◆ The data ◆

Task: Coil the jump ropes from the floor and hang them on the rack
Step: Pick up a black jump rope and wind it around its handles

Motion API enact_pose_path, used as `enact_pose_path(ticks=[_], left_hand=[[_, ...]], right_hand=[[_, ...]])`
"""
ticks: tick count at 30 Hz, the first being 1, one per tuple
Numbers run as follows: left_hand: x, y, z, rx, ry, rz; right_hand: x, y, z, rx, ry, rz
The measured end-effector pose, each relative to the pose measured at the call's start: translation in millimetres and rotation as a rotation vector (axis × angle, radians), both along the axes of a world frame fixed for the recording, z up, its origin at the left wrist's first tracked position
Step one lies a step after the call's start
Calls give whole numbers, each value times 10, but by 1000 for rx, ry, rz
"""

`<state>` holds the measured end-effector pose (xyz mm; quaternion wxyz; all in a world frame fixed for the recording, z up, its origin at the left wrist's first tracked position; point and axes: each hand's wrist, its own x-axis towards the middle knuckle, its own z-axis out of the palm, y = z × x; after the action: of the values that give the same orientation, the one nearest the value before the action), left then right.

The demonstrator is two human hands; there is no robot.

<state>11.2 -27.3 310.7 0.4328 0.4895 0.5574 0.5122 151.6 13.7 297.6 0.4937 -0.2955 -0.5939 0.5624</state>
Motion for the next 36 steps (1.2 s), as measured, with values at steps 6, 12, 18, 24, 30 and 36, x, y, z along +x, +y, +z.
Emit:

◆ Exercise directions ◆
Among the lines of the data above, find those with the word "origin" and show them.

◆ Answer ◆
The measured end-effector pose, each relative to the pose measured at the call's start: translation in millimetres and rotation as a rotation vector (axis × angle, radians), both along the axes of a world frame fixed for the recording, z up, its origin at the left wrist's first tracked position
`<state>` holds the measured end-effector pose (xyz mm; quaternion wxyz; all in a world frame fixed for the recording, z up, its origin at the left wrist's first tracked position; point and axes: each hand's wrist, its own x-axis towards the middle knuckle, its own z-axis out of the palm, y = z × x; after the action: of the values that give the same orientation, the one nearest the value before the action), left then right.

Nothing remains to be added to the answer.